> [Problem description] Scan the entries below and give the number of lines containing "pixels", with no accompanying words.

> [Given information]
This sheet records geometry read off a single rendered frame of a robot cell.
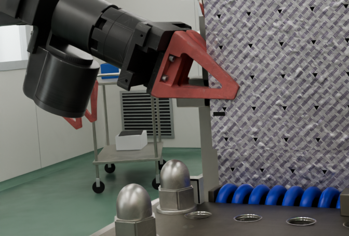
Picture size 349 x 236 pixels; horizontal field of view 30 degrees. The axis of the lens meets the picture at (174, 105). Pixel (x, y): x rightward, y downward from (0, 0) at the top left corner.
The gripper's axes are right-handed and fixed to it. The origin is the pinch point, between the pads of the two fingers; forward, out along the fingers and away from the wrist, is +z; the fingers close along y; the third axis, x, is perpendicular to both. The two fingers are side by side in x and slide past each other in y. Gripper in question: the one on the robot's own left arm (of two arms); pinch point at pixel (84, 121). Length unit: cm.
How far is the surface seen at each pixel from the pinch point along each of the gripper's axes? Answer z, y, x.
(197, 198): 10, -55, -42
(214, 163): 9, -42, -40
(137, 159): 50, 344, 186
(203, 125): 5, -42, -40
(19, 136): -5, 371, 305
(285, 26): -1, -49, -55
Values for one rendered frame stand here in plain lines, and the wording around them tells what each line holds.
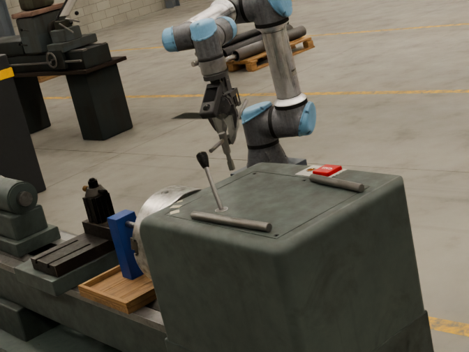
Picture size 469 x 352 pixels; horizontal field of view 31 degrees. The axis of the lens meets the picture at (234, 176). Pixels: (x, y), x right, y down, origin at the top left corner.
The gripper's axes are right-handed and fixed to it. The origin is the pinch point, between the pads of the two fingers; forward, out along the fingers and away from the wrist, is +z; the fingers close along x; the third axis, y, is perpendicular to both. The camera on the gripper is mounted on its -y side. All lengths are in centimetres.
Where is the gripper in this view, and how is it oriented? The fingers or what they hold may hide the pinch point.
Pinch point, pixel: (229, 140)
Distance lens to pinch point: 248.4
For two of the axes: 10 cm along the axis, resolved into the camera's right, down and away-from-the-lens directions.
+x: -9.1, 1.0, 4.1
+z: 2.4, 9.2, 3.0
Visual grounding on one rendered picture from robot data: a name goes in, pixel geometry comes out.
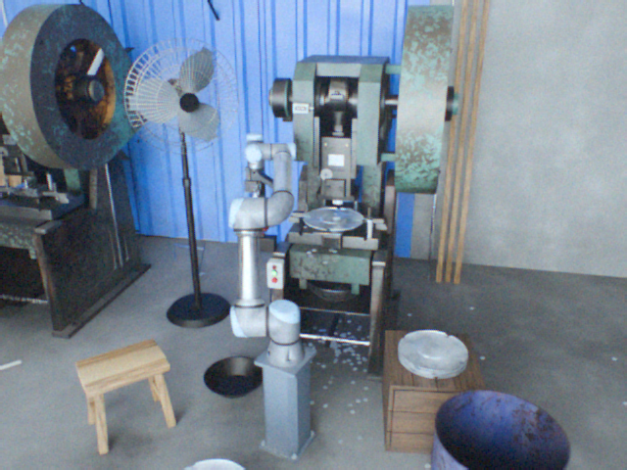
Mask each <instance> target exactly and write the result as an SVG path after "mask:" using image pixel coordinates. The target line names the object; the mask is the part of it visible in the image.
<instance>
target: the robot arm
mask: <svg viewBox="0 0 627 470"><path fill-rule="evenodd" d="M246 141H247V146H246V148H245V157H246V159H247V160H248V165H246V166H245V167H244V170H246V179H245V181H244V192H246V193H251V194H252V193H255V194H254V197H253V198H245V197H244V198H236V199H234V200H233V201H232V203H231V207H230V213H229V227H230V228H233V233H234V234H235V235H236V236H237V258H238V299H237V300H236V301H235V302H234V306H232V307H231V309H230V317H231V325H232V329H233V332H234V335H235V336H236V337H245V338H248V337H270V342H269V345H268V348H267V352H266V357H267V360H268V361H269V362H270V363H271V364H273V365H275V366H278V367H292V366H296V365H298V364H300V363H301V362H303V361H304V359H305V356H306V352H305V348H304V346H303V343H302V341H301V313H300V309H299V307H298V306H297V305H296V304H294V303H293V302H290V301H286V300H277V301H273V302H272V303H270V305H269V306H265V302H264V301H263V300H262V299H261V290H260V235H261V234H262V233H263V232H264V230H263V228H264V227H274V226H277V225H279V224H280V223H282V222H284V221H285V220H286V219H287V218H288V217H289V216H290V214H291V213H292V211H293V209H294V206H295V197H294V195H293V194H292V160H296V144H295V143H288V142H286V143H264V140H263V135H262V134H261V133H259V132H252V133H248V134H247V140H246ZM264 160H273V179H271V178H270V177H268V176H267V174H265V173H264V172H262V170H263V169H264ZM265 186H267V187H269V188H270V189H272V194H271V195H270V198H265Z"/></svg>
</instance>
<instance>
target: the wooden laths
mask: <svg viewBox="0 0 627 470"><path fill-rule="evenodd" d="M478 5H479V0H473V7H472V17H471V27H470V36H469V45H468V56H467V66H466V76H465V85H464V95H463V105H462V115H461V125H460V135H459V144H458V163H457V173H456V184H455V194H454V203H453V213H452V222H451V232H450V242H449V251H448V261H447V271H446V282H451V272H452V263H453V253H454V243H455V235H456V225H457V215H458V197H459V187H460V178H461V168H462V158H463V149H464V139H465V130H466V121H467V111H468V101H469V92H470V82H471V73H472V64H473V53H474V43H475V33H476V25H477V15H478ZM489 6H490V0H484V6H483V15H482V24H481V33H480V43H479V52H478V62H477V72H476V80H475V90H474V99H473V109H472V118H471V127H470V136H469V146H468V155H467V164H466V174H465V183H464V193H463V202H462V212H461V221H460V231H459V239H458V257H457V266H456V276H455V284H459V279H460V270H461V260H462V251H463V242H464V233H465V225H466V215H467V206H468V197H469V188H470V178H471V169H472V160H473V151H474V142H475V132H476V123H477V115H478V106H479V97H480V87H481V78H482V70H483V61H484V51H485V41H486V32H487V23H488V15H489ZM467 9H468V0H463V1H462V11H461V22H460V32H459V43H458V63H457V73H456V84H455V93H458V94H459V91H460V80H461V70H462V60H463V49H464V39H465V30H466V19H467ZM457 119H458V115H456V116H452V124H451V135H450V145H449V155H448V165H447V176H446V187H445V198H444V207H443V213H442V218H441V228H440V239H439V249H438V258H437V269H436V279H435V282H440V280H442V276H441V270H443V260H444V250H445V240H446V230H447V220H448V210H449V200H450V190H451V179H452V169H453V159H454V149H455V139H456V129H457ZM436 197H437V189H436V194H435V195H433V206H432V216H431V227H430V238H429V249H428V260H427V270H426V281H429V271H430V261H431V250H432V240H433V229H434V218H435V208H436Z"/></svg>
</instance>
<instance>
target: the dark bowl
mask: <svg viewBox="0 0 627 470"><path fill-rule="evenodd" d="M262 381H263V374H262V368H261V367H259V366H257V365H255V362H254V360H253V359H251V358H249V357H243V356H234V357H228V358H224V359H221V360H219V361H217V362H215V363H213V364H212V365H211V366H210V367H209V368H208V369H207V370H206V372H205V374H204V383H205V385H206V387H207V388H208V389H209V390H211V391H212V392H214V393H216V394H219V395H221V396H223V397H225V398H229V399H237V398H241V397H244V396H246V395H248V394H249V393H250V392H252V391H253V390H254V389H256V388H257V387H258V386H259V385H260V384H261V382H262Z"/></svg>
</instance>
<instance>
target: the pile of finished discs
mask: <svg viewBox="0 0 627 470"><path fill-rule="evenodd" d="M447 337H448V335H447V334H445V333H441V332H435V331H419V330H417V332H413V333H410V334H407V335H406V336H405V337H404V338H403V340H401V341H400V343H399V347H398V358H399V361H400V363H401V364H402V365H403V367H404V368H406V369H407V370H408V371H410V372H412V373H414V374H416V375H419V376H422V377H426V378H431V379H436V377H438V379H447V378H452V377H455V376H458V375H459V374H460V373H462V372H463V371H464V369H465V368H466V366H467V361H468V350H467V348H466V346H465V345H464V344H463V343H462V342H461V341H460V340H458V339H457V338H455V337H453V336H452V337H449V338H447Z"/></svg>
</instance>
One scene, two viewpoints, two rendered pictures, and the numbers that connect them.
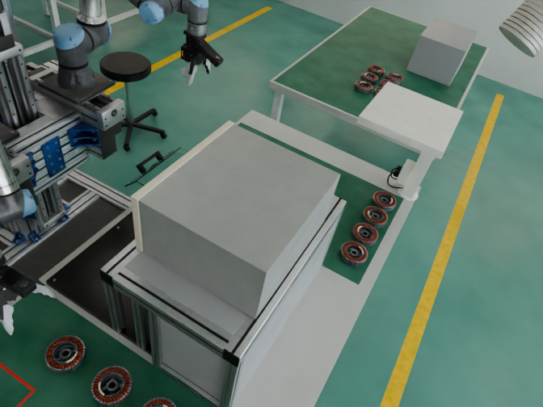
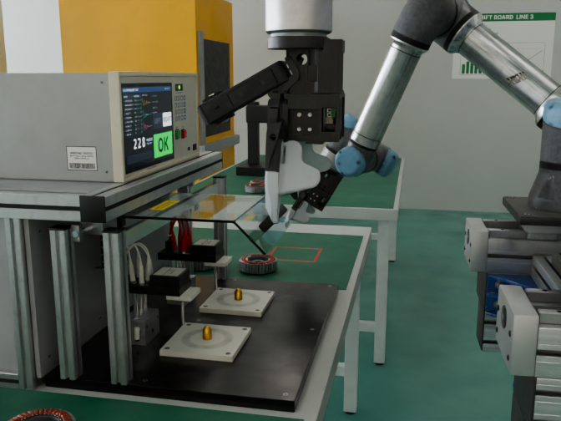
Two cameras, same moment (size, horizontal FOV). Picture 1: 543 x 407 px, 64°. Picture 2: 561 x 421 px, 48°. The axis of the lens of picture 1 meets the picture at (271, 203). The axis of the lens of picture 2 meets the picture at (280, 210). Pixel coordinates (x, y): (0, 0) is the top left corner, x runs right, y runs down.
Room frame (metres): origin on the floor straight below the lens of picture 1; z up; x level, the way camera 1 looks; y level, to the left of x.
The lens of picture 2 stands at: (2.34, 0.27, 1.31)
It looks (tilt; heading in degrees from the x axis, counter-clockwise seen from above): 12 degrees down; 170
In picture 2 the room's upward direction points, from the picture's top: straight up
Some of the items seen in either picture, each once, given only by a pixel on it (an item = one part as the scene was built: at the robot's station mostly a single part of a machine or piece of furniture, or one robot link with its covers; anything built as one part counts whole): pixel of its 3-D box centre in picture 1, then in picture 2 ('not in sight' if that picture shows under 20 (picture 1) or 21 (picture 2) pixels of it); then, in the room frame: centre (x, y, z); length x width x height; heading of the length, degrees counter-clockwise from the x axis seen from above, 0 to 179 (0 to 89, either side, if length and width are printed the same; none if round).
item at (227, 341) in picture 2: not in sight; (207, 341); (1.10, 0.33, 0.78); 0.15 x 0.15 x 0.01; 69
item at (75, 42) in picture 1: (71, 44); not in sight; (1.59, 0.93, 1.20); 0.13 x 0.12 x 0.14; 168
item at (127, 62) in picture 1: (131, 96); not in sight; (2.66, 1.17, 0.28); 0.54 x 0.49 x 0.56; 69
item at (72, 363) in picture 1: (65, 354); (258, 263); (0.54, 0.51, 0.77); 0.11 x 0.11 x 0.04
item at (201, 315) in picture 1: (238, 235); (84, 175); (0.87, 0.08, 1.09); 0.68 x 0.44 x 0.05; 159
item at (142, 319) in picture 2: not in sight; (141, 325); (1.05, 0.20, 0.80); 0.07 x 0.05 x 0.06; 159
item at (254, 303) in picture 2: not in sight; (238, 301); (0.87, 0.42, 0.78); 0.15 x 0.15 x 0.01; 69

> [Result] 3